Work order: Exactly the lines from the line that has "Ground the computer" through the final line below are to be retyped, and the pictures are not.

[Excerpts from a dataset]
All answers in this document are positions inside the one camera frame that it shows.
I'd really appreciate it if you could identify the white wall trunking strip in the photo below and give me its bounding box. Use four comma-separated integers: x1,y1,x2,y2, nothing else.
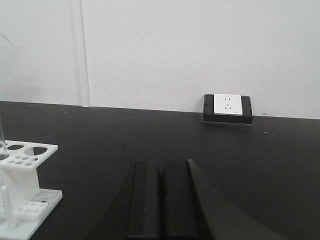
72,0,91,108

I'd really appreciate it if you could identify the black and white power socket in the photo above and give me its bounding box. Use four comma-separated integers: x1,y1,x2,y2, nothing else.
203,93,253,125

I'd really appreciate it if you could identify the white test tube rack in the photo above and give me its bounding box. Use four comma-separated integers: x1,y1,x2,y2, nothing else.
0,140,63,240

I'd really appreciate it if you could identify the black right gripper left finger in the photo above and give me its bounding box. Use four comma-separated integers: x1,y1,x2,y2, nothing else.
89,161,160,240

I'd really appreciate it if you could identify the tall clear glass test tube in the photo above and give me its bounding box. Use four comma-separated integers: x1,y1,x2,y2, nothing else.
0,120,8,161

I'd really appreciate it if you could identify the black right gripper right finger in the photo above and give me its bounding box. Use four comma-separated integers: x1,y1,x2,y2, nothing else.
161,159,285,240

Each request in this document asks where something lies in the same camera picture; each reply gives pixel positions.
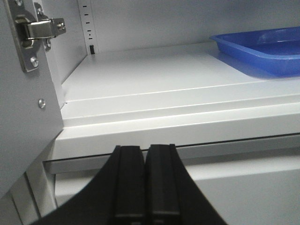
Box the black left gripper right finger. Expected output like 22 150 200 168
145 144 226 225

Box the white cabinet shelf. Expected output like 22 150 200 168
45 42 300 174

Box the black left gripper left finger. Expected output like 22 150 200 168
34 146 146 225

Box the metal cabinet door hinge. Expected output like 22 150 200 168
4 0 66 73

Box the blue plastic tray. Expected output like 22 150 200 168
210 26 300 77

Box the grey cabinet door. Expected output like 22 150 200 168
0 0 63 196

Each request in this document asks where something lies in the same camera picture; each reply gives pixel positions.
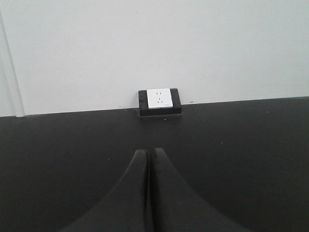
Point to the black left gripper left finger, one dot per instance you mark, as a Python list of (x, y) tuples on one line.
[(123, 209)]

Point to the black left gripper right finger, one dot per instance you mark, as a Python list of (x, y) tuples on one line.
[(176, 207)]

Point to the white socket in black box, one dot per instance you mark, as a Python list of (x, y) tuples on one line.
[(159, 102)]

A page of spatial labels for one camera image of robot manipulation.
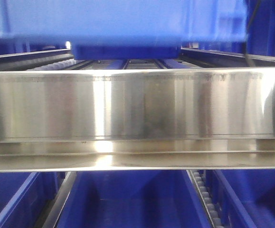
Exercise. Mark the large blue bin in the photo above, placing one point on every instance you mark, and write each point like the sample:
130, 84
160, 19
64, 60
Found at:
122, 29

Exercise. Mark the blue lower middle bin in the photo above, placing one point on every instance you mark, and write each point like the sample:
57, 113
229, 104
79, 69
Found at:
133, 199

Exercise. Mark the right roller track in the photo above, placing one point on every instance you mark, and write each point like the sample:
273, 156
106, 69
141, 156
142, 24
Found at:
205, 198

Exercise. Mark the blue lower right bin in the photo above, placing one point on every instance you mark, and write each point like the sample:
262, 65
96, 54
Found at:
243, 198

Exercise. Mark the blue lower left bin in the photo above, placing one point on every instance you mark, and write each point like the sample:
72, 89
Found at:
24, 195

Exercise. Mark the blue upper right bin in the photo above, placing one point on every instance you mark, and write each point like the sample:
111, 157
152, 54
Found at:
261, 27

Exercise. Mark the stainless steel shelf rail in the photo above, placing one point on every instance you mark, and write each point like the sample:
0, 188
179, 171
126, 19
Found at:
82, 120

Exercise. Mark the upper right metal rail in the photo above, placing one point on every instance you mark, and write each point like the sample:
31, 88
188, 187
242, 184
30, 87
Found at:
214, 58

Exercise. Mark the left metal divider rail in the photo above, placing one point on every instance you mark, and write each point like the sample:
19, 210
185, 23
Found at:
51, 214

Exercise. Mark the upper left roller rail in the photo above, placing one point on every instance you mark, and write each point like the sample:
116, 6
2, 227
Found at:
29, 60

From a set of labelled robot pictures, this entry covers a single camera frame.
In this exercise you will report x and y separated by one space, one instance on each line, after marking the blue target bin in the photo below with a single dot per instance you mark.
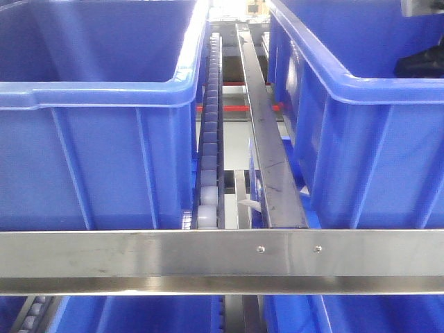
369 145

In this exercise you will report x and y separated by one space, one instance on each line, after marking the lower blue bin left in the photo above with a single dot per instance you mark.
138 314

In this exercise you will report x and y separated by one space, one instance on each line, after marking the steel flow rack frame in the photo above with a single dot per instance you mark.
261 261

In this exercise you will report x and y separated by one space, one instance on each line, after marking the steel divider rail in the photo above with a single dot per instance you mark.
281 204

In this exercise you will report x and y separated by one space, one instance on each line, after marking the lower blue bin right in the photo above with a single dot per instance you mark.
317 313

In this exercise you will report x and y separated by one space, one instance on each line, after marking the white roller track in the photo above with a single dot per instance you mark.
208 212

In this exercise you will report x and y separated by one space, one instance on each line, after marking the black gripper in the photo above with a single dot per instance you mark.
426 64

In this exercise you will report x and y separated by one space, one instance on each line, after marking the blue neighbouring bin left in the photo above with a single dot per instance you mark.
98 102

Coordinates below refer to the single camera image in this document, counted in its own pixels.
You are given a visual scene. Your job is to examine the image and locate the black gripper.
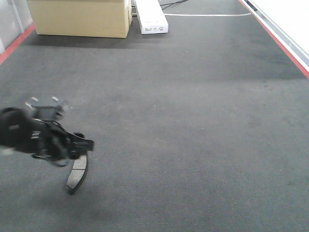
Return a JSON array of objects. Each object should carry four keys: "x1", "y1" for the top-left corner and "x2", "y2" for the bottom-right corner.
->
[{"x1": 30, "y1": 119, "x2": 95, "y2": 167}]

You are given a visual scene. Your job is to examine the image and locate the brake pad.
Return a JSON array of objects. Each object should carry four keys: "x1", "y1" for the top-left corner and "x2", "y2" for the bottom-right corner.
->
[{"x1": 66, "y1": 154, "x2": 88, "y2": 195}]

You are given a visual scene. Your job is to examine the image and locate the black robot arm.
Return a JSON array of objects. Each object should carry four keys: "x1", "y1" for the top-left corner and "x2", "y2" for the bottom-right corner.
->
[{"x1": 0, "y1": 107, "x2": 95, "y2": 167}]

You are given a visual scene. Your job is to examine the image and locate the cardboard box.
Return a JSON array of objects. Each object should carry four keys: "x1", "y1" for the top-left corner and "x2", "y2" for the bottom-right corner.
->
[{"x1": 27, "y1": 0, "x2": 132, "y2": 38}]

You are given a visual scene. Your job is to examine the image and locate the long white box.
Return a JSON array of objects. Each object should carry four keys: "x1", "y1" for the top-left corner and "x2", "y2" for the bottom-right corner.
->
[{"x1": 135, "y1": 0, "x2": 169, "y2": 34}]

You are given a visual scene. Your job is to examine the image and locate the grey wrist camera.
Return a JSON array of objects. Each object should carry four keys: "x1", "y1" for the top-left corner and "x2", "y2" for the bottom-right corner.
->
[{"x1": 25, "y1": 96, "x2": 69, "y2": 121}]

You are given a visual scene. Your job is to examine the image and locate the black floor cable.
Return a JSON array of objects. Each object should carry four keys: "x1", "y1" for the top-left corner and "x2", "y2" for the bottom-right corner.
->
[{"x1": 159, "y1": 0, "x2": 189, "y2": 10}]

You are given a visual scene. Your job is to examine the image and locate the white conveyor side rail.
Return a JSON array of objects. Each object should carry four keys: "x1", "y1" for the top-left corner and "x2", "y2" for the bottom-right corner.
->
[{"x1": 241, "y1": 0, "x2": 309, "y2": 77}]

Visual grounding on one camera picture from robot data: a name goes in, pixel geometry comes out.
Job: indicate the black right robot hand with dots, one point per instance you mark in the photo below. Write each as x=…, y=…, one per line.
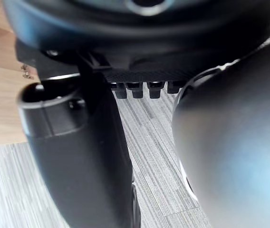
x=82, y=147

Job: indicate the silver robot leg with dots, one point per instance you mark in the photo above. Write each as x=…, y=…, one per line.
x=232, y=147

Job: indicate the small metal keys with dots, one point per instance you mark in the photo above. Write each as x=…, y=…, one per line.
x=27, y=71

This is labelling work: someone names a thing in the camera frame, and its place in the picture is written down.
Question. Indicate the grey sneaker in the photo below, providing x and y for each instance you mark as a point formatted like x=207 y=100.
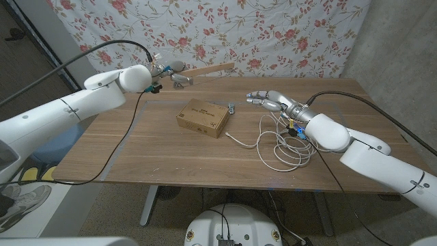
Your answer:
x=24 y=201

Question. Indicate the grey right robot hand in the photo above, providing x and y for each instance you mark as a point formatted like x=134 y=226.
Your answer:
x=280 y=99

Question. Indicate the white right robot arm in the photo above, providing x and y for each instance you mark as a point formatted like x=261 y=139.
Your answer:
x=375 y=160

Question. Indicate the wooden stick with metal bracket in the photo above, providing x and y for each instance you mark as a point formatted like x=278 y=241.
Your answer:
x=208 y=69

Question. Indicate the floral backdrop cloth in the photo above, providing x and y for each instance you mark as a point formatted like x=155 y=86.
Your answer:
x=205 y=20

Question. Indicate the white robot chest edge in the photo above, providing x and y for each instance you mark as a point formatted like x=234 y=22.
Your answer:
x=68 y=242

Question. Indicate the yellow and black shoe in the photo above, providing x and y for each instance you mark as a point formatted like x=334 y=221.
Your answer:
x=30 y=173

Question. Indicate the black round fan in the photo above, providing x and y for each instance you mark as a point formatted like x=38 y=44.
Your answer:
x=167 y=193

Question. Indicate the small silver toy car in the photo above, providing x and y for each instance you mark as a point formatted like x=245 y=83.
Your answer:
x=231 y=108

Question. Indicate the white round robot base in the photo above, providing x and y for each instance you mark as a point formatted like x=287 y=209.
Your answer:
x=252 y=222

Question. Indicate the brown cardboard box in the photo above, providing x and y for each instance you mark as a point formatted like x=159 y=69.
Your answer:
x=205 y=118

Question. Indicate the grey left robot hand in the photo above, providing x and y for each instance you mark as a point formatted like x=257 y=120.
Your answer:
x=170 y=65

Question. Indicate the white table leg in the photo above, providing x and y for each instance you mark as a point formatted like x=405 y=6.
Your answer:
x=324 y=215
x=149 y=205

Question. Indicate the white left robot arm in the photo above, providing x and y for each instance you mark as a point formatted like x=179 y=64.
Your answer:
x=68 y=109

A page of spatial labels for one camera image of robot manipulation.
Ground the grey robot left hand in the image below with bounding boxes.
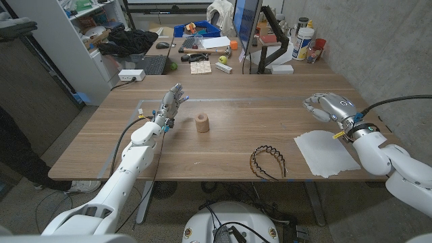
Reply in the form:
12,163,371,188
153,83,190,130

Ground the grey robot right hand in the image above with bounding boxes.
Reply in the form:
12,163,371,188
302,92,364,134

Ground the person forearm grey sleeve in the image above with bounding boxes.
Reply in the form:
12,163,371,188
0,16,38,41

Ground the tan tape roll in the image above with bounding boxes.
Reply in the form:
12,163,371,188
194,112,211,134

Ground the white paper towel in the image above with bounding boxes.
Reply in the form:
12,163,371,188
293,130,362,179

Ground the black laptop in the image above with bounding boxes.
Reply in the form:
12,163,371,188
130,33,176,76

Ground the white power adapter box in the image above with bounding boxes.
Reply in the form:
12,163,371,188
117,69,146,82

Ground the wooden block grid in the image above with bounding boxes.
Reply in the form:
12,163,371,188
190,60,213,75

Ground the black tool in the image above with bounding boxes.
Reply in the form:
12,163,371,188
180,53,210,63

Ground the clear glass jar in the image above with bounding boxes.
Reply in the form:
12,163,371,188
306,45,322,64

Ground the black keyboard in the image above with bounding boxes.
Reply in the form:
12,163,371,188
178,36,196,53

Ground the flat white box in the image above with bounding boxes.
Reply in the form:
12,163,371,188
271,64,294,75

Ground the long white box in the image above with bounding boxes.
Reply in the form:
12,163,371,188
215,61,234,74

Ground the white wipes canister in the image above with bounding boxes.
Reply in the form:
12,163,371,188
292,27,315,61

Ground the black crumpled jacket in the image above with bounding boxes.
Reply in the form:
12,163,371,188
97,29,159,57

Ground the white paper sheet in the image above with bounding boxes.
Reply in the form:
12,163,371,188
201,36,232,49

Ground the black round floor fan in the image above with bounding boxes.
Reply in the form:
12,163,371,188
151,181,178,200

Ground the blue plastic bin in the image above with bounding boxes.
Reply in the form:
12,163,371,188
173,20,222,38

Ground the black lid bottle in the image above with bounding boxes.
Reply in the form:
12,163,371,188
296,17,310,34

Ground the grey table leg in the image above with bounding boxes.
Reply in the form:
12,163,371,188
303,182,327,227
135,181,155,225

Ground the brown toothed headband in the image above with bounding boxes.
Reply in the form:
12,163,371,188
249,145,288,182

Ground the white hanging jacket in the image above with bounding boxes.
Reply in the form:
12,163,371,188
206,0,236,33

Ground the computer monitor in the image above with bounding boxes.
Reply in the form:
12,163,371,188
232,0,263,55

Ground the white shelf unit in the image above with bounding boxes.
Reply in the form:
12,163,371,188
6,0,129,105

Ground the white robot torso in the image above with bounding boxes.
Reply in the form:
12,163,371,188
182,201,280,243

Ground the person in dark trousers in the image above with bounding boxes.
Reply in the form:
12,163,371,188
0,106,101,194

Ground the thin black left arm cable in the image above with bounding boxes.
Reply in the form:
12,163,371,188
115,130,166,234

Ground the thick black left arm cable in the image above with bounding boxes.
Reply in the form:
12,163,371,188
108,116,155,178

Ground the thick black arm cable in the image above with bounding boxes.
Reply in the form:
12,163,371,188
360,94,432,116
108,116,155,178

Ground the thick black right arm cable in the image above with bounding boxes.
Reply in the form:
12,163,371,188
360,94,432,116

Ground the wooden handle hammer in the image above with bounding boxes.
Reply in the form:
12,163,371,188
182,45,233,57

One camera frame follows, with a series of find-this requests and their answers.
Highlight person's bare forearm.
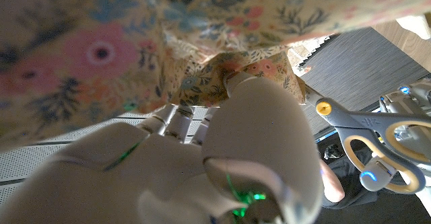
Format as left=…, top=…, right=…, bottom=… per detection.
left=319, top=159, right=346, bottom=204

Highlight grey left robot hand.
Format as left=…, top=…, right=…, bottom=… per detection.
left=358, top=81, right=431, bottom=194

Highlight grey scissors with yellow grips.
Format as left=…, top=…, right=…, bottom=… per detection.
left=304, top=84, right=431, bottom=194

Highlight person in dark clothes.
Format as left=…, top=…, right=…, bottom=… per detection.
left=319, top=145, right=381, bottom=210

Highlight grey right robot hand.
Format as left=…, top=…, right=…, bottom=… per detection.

Your solution:
Ground the computer monitor in the image above with bounding boxes.
Reply in the form:
12,163,371,188
232,0,263,55

Ground the white shelf unit in the image above with bounding boxes.
Reply in the form:
12,163,371,188
6,0,129,105

Ground the white robot torso in the image above with bounding boxes.
Reply in the form:
12,163,371,188
182,201,280,243

Ground the person in dark trousers in the image above with bounding boxes.
Reply in the form:
12,163,371,188
0,106,101,194

Ground the thin black left arm cable in the image above with bounding boxes.
Reply in the form:
12,163,371,188
115,130,166,234

Ground the thick black left arm cable in the image above with bounding boxes.
Reply in the form:
12,163,371,188
108,116,155,178

Ground the thick black arm cable in the image above with bounding boxes.
Reply in the form:
12,163,371,188
360,94,432,116
108,116,155,178

Ground the thick black right arm cable in the image above with bounding boxes.
Reply in the form:
12,163,371,188
360,94,432,116

Ground the wooden handle hammer in the image above with bounding boxes.
Reply in the form:
12,163,371,188
182,45,233,57

One camera frame follows, with a series of find-this requests and their answers.
Highlight person's bare forearm.
Format as left=…, top=…, right=…, bottom=… per detection.
left=319, top=159, right=346, bottom=204

Highlight grey left robot hand.
Format as left=…, top=…, right=…, bottom=… per detection.
left=358, top=81, right=431, bottom=194

Highlight grey scissors with yellow grips.
Format as left=…, top=…, right=…, bottom=… per detection.
left=304, top=84, right=431, bottom=194

Highlight person in dark clothes.
Format as left=…, top=…, right=…, bottom=… per detection.
left=319, top=145, right=381, bottom=210

Highlight grey right robot hand.
Format as left=…, top=…, right=…, bottom=… per detection.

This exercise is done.